*** GIVEN MATERIAL ***
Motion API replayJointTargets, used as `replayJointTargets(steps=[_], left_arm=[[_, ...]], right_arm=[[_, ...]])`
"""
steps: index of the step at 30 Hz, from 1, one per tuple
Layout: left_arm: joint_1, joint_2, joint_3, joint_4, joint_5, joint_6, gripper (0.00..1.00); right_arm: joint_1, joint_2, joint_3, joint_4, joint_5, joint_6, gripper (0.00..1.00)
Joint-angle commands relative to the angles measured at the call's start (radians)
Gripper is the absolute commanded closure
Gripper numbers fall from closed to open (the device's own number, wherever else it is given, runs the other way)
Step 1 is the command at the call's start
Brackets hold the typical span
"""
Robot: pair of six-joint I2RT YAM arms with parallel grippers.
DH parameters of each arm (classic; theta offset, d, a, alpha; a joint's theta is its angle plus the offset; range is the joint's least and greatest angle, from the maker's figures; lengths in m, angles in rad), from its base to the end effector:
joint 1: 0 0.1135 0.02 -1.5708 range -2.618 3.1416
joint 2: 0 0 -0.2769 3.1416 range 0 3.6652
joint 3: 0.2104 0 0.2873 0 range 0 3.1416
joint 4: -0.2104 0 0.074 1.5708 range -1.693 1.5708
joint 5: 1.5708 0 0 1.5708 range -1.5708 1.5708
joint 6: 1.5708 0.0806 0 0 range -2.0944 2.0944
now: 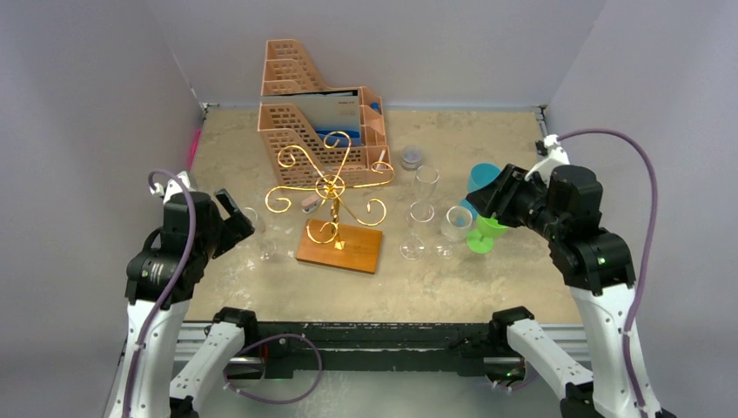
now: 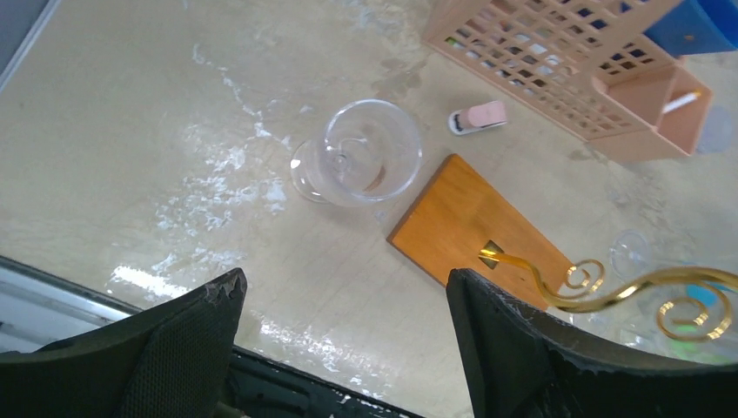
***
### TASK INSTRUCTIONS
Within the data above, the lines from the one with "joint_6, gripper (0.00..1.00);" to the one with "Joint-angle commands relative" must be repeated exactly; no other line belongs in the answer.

### SOLUTION
Layout: left_arm: joint_1, joint_2, joint_3, joint_4, joint_5, joint_6, gripper (0.00..1.00); right_arm: joint_1, joint_2, joint_3, joint_4, joint_5, joint_6, gripper (0.00..1.00)
Joint-angle commands relative to the angles measured at the call's start (radians)

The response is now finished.